BEIJING, April 27 (AFP) - A US-based rights group has called for the release of an ethnic Mongolian activist arrested by Chinese authorities as he was about to board a plane to the United States to attend a UN meeting.
Sodmongol, who like many Mongolians goes by one name, had cleared customs in Beijing on April 18 and was waiting for his flight when he was taken away, the US-based Southern Mongolian Human Rights Information Center (SMHRIC) said.
"We still do not know where he is being held and how his situation is," Enhebatu Togochog, head of the rights group, told AFP in an email.
"Currently we are working with the United Nations Office of the High Commissioner of Human Rights and the UN Voluntary Fund for Indigenous Populations to urge the Chinese authorities to release him immediately."
The 45-year-old Sodmongol, who campaigns for the rights of ethnic Mongolians in China, was due to attend a UN meeting on indigenous issues in New York, the rights group said in a statement on its website.
Many of China's roughly six million ethnic Mongolians complain of political and cultural repression -- a claim denied by Beijing, which says it protects the rights and cultures of all of its 56 ethnic groups.
Activists have said traditional herders are being forced off their grasslands, and an influx of Han immigrants has swept Mongolian culture aside in once strongly Mongolian areas.

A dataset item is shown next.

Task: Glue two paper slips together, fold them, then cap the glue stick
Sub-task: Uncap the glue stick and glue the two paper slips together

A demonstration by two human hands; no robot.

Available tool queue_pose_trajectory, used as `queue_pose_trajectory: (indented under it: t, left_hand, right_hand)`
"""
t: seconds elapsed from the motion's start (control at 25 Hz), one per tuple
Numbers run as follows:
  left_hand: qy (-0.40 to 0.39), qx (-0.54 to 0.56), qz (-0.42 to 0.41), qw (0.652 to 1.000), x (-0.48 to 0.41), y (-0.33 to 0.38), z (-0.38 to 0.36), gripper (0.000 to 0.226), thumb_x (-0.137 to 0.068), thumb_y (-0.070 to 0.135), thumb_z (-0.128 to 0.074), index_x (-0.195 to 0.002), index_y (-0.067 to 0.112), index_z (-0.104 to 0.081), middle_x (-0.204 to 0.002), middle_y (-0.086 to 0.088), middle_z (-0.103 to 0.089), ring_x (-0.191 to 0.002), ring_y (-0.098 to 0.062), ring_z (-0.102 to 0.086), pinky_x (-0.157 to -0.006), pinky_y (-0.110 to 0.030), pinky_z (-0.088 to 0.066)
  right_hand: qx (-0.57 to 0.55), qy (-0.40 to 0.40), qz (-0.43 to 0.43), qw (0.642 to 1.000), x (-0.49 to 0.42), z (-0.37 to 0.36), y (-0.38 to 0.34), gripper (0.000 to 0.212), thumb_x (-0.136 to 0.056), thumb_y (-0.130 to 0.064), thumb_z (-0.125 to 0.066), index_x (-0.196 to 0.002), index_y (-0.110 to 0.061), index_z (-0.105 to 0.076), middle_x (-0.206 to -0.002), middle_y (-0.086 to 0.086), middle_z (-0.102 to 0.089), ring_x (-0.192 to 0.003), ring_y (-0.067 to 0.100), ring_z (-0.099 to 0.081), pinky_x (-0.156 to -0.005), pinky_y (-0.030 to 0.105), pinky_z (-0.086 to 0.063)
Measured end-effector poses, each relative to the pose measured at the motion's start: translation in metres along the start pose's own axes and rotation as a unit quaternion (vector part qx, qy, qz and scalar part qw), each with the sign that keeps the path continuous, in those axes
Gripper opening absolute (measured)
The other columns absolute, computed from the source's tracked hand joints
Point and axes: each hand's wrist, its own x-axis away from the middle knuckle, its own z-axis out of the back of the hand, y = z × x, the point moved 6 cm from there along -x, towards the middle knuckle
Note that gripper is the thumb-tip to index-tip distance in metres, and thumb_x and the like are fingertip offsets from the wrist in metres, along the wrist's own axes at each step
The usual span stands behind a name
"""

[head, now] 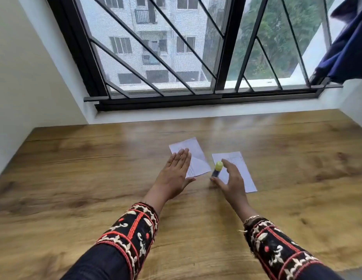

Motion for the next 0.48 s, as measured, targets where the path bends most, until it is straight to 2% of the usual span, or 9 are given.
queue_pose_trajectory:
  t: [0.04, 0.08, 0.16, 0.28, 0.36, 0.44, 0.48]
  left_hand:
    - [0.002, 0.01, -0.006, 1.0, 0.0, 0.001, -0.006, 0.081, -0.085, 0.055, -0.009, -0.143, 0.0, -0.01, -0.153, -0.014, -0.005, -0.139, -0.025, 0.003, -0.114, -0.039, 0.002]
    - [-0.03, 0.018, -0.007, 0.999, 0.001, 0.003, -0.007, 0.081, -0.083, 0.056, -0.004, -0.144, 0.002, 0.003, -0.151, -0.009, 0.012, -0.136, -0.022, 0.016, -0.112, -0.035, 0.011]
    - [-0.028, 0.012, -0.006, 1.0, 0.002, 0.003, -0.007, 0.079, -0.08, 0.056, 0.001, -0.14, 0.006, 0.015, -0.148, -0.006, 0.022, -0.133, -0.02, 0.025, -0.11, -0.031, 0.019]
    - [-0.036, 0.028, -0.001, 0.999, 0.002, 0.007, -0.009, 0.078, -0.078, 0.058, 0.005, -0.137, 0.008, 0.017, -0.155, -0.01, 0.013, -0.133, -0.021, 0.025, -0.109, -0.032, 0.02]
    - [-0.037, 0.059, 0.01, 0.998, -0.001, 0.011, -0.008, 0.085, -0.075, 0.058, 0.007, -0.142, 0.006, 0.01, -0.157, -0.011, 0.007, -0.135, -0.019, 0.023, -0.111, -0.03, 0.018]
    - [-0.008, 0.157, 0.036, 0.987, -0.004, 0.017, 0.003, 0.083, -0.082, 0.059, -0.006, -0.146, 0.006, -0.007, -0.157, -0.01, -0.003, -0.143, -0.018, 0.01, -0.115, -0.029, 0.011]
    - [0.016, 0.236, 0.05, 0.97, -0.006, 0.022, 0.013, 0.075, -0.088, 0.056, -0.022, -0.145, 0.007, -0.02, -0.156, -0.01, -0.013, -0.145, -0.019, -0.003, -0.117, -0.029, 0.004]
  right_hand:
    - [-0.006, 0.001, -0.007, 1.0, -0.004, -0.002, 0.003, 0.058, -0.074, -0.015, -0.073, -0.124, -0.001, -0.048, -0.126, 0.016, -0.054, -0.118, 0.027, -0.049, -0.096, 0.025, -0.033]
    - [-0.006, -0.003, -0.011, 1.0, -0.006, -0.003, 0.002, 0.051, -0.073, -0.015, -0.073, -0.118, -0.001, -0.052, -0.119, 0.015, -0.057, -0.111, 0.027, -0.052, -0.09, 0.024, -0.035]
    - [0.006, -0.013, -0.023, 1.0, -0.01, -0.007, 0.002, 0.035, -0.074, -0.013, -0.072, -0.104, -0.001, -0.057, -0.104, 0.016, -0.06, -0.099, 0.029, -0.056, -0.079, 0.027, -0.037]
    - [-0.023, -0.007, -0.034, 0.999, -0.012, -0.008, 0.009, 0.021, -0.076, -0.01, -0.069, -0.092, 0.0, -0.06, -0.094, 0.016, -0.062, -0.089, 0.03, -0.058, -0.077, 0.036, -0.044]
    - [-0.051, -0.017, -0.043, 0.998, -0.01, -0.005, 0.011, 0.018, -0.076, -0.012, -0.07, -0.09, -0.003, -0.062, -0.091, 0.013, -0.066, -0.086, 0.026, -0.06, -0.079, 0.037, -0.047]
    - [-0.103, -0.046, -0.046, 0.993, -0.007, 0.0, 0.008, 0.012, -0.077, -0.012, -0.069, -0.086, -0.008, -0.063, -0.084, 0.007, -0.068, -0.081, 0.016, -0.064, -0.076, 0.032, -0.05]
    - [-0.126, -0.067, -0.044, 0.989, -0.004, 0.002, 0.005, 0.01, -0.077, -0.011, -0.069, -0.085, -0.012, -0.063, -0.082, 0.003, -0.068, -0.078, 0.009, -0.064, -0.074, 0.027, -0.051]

Ethnic Mongolians also complain they have been forgotten by a world focussed on troubles in China's restive Tibet and Xinjiang regions.
According to Togochog, Sodmongol had been under scrutiny before his planned departure.
"He sent me an email on April 17 and told me that the Chinese State Security Bureau personnel were looking for him through his wife and his colleagues," Togochog said.
"He said, 'If you don't see me at Newark Airport, that means I'm arrested.'"
Sodmongol's wife told the rights group that police had raided the couple's home in the northeastern province of Liaoning last week and informed her of her husband's arrest.
The group said she was reluctant to talk, apparently under pressure from Chinese authorities.
Police in Beijing were not immediately available for comment, and police in the city of Chaoyang where Sodmongol lives said they were not aware of the issue.